GOAL OF THE EXERCISE: Word for word and without images, reproduce the listing that follows.

**** RECORDS PROVIDED ****

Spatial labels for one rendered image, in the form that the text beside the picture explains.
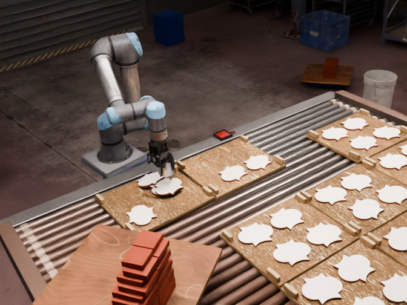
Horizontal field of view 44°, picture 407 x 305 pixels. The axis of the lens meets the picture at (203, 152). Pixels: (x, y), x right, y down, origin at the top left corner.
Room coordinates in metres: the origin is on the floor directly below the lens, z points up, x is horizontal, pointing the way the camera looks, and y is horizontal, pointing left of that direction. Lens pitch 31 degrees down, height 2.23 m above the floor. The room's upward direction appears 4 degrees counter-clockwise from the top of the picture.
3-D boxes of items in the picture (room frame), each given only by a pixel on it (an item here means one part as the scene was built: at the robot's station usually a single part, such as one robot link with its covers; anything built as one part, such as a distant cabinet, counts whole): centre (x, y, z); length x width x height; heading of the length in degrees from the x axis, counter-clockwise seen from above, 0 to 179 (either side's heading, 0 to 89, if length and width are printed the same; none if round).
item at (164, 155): (1.83, 0.19, 1.16); 0.09 x 0.08 x 0.12; 145
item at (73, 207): (2.19, -0.01, 0.90); 1.95 x 0.05 x 0.05; 123
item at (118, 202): (1.80, 0.23, 0.93); 0.41 x 0.35 x 0.02; 125
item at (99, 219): (2.07, -0.09, 0.90); 1.95 x 0.05 x 0.05; 123
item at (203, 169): (2.04, -0.12, 0.93); 0.41 x 0.35 x 0.02; 123
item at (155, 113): (1.84, 0.18, 1.31); 0.09 x 0.08 x 0.11; 19
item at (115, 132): (2.28, 0.46, 1.06); 0.13 x 0.12 x 0.14; 109

****

SOLUTION:
Spatial labels for one rendered image, in the form that the text beside the picture explains.
Horizontal field of view 44°, picture 407 x 305 pixels. The axis of the lens meets the picture at (203, 152). Pixels: (x, y), x right, y down, origin at the top left corner.
Room coordinates in metres: the origin is on the floor directly below the lens, z points up, x is horizontal, pointing the way the camera looks, and y is horizontal, pointing left of that direction. Lens pitch 31 degrees down, height 2.23 m above the floor. The room's upward direction appears 4 degrees counter-clockwise from the top of the picture.
3-D boxes of items in the picture (room frame), each given only by a pixel on it (an item here means one part as the scene was built: at the robot's station usually a single part, such as one robot link with its covers; anything built as one part, such as a distant cabinet, counts whole): centre (x, y, z); length x width x height; heading of the length in degrees from the x axis, counter-clockwise seen from above, 0 to 179 (either side's heading, 0 to 89, if length and width are printed the same; none if round).
item at (164, 155): (1.83, 0.19, 1.16); 0.09 x 0.08 x 0.12; 145
item at (73, 207): (2.19, -0.01, 0.90); 1.95 x 0.05 x 0.05; 123
item at (118, 202): (1.80, 0.23, 0.93); 0.41 x 0.35 x 0.02; 125
item at (99, 219): (2.07, -0.09, 0.90); 1.95 x 0.05 x 0.05; 123
item at (203, 169): (2.04, -0.12, 0.93); 0.41 x 0.35 x 0.02; 123
item at (155, 113): (1.84, 0.18, 1.31); 0.09 x 0.08 x 0.11; 19
item at (115, 132): (2.28, 0.46, 1.06); 0.13 x 0.12 x 0.14; 109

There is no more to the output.